- _DATA TO EXAMINE_
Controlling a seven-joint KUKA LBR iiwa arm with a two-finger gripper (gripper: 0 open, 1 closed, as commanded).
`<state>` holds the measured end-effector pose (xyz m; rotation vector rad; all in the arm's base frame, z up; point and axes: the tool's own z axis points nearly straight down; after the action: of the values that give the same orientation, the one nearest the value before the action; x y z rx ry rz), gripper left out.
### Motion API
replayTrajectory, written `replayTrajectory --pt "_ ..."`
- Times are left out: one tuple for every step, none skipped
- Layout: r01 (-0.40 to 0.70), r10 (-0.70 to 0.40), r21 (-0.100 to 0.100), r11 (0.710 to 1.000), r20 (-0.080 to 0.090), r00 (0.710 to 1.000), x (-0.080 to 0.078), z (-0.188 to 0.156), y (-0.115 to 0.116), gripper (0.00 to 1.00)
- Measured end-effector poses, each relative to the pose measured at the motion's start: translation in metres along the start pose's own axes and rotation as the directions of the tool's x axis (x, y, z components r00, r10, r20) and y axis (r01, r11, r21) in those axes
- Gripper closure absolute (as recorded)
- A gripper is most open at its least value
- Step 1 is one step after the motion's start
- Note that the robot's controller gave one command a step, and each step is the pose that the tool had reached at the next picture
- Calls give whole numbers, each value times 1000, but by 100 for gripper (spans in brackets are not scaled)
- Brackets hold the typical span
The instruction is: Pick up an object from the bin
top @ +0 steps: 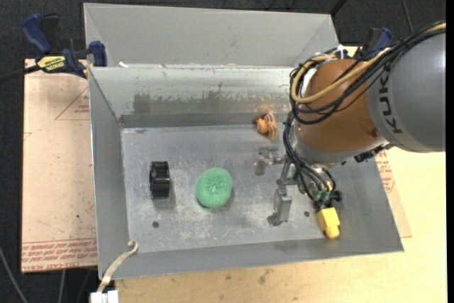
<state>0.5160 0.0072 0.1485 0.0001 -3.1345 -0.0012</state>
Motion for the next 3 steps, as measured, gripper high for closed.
replayTrajectory --pt "0 0 0 1000 8 1000 -2 -4 0 0" --pt "-69 69 -1 998 13 998 14 46 27 0" --pt "-69 69 0 998 3 998 -8 68 55 0"
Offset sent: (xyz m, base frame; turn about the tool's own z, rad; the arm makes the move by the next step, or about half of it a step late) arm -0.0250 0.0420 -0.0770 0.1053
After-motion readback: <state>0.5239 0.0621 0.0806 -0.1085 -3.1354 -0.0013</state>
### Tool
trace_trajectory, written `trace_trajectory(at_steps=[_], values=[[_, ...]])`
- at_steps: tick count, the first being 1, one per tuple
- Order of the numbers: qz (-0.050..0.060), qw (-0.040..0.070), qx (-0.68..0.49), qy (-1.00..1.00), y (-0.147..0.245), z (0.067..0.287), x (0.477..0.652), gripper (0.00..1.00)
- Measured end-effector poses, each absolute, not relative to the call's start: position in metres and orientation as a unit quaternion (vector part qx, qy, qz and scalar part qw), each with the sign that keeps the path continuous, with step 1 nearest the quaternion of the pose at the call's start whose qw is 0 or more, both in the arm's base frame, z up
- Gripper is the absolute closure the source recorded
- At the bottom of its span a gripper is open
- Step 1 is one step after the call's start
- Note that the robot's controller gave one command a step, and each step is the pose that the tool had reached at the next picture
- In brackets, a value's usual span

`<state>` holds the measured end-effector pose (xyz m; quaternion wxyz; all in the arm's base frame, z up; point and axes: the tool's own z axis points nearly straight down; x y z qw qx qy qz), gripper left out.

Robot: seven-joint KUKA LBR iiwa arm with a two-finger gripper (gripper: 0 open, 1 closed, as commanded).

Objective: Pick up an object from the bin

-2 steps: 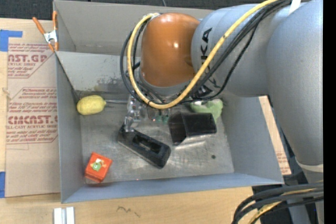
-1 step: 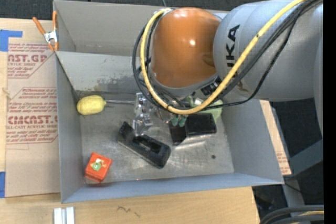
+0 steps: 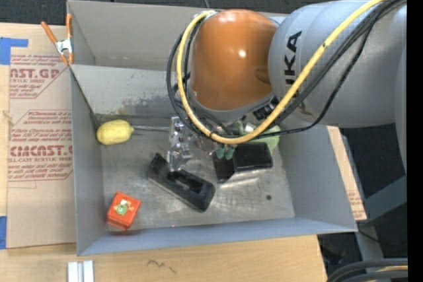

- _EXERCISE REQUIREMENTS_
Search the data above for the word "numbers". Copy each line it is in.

- _ANSWER SPACE_
- Calls give whole numbers, each value times 1000, but by 100 for gripper (spans in brackets are not scaled)
- Order of the numbers: qz (-0.050..0.060), qw (-0.040..0.070), qx (-0.68..0.49), qy (-1.00..1.00), y (-0.147..0.245), z (0.067..0.287), x (0.477..0.652), gripper (0.00..1.00)

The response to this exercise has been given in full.